== Segment start ==

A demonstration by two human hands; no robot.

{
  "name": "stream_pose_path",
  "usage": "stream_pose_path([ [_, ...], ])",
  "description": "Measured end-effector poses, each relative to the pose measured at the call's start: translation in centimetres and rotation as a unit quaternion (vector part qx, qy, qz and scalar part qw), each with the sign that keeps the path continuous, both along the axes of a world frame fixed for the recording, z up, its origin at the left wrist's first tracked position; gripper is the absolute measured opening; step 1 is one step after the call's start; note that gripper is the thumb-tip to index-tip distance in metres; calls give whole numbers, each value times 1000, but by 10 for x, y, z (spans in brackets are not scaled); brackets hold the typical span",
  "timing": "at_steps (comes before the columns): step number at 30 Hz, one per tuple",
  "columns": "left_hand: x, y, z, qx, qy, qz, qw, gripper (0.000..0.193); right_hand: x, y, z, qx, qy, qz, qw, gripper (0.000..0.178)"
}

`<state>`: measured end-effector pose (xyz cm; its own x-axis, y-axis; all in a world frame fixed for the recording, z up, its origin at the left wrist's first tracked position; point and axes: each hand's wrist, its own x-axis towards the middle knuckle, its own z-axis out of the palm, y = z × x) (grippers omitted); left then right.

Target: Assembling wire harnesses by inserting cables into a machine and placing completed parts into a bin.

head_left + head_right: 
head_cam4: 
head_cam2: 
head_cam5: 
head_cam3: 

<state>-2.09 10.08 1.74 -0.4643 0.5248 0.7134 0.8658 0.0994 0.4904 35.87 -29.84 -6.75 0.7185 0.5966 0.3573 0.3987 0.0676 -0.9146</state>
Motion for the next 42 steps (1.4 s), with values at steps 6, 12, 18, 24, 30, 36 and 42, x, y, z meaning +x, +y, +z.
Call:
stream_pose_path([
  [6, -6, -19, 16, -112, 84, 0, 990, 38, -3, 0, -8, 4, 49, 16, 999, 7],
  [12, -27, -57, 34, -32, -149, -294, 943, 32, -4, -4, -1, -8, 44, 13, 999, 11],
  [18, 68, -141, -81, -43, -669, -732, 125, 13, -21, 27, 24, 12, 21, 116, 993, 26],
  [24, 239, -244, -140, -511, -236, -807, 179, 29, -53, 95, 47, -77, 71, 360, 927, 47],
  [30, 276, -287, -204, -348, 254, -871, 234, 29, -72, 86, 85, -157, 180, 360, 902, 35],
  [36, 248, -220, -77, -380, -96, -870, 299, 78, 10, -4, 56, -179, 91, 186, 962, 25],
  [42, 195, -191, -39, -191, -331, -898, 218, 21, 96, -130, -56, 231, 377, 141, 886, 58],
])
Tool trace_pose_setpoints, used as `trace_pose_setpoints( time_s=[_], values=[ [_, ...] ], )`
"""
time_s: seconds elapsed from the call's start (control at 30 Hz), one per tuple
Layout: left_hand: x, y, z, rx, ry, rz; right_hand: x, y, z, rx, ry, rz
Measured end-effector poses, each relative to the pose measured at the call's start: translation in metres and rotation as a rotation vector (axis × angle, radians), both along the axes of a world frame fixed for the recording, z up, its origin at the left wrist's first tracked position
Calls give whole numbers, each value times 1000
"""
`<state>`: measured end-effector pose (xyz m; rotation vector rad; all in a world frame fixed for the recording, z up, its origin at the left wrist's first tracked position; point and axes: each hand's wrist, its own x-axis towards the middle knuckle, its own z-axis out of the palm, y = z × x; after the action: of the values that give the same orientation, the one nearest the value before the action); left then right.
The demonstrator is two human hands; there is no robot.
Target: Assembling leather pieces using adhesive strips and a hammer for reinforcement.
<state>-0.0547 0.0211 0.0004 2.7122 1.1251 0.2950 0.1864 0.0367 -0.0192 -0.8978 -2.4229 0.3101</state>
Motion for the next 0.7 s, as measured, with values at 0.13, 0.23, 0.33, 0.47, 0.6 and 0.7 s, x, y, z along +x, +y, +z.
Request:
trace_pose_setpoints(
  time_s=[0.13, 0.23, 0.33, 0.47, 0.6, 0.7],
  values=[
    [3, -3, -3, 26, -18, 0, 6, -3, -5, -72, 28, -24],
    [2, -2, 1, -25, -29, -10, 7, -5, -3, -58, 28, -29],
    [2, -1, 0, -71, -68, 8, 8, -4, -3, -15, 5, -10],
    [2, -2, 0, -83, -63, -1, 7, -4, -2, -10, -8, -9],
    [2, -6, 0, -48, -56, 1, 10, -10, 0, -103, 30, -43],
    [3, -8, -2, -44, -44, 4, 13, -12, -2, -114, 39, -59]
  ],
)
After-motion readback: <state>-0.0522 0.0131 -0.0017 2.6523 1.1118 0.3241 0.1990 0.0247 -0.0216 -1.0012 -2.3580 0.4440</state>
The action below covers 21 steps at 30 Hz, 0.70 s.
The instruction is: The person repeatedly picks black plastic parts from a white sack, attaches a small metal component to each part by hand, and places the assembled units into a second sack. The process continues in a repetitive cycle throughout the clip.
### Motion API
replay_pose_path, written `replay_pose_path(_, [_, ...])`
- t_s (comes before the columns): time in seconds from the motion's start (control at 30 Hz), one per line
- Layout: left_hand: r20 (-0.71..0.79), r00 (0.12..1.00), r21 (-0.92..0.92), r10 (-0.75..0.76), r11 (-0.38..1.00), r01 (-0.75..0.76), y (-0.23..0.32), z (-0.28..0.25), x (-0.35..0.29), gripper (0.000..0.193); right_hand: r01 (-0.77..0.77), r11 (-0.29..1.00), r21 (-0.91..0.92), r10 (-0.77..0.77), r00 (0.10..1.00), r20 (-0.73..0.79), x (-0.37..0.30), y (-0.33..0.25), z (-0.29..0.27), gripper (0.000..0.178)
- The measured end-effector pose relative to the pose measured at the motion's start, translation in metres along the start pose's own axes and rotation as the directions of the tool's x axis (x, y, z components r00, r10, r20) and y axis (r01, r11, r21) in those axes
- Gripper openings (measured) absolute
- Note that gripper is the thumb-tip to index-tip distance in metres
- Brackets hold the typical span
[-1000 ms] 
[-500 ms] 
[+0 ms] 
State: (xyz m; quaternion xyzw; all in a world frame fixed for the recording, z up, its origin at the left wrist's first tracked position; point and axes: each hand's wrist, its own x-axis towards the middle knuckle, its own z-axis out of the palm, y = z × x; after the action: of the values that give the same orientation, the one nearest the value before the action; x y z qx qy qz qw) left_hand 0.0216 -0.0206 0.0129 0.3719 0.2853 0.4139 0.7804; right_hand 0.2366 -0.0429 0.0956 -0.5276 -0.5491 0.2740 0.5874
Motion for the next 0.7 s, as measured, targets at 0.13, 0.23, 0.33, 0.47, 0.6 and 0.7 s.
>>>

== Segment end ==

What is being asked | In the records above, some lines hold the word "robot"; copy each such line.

Response to the exercise |
A demonstration by two human hands; no robot.
The demonstrator is two human hands; there is no robot.

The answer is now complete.